Your assignment:
Please report how many lines in the data below contain "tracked". Nothing besides the number should be written.

• • •

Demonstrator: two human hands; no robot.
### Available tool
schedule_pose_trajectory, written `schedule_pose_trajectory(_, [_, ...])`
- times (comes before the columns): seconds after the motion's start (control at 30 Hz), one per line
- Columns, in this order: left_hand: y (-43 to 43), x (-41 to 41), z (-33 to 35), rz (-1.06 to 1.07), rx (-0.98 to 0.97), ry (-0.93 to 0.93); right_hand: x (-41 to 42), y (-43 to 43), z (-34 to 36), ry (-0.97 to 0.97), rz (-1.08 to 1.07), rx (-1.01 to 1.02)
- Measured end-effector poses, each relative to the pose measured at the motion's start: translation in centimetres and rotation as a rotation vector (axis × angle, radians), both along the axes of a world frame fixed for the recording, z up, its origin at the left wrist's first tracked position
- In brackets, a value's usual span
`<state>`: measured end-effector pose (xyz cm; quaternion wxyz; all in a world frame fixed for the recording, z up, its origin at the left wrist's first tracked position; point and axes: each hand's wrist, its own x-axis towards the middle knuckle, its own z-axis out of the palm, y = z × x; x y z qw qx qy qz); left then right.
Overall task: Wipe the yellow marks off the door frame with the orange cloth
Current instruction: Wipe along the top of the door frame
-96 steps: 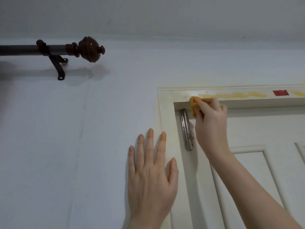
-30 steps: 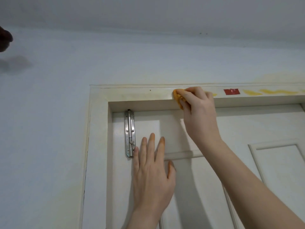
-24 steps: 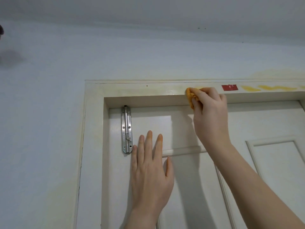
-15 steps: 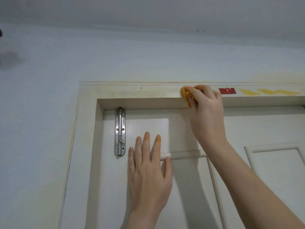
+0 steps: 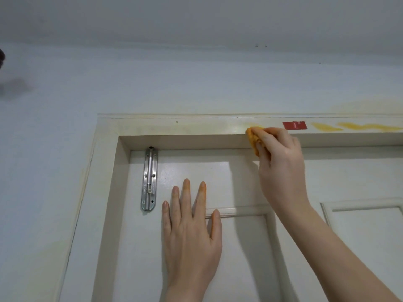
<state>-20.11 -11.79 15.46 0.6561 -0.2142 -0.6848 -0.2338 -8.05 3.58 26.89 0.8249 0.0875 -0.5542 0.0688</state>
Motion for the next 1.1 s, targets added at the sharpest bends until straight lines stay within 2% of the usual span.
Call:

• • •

Written answer:
2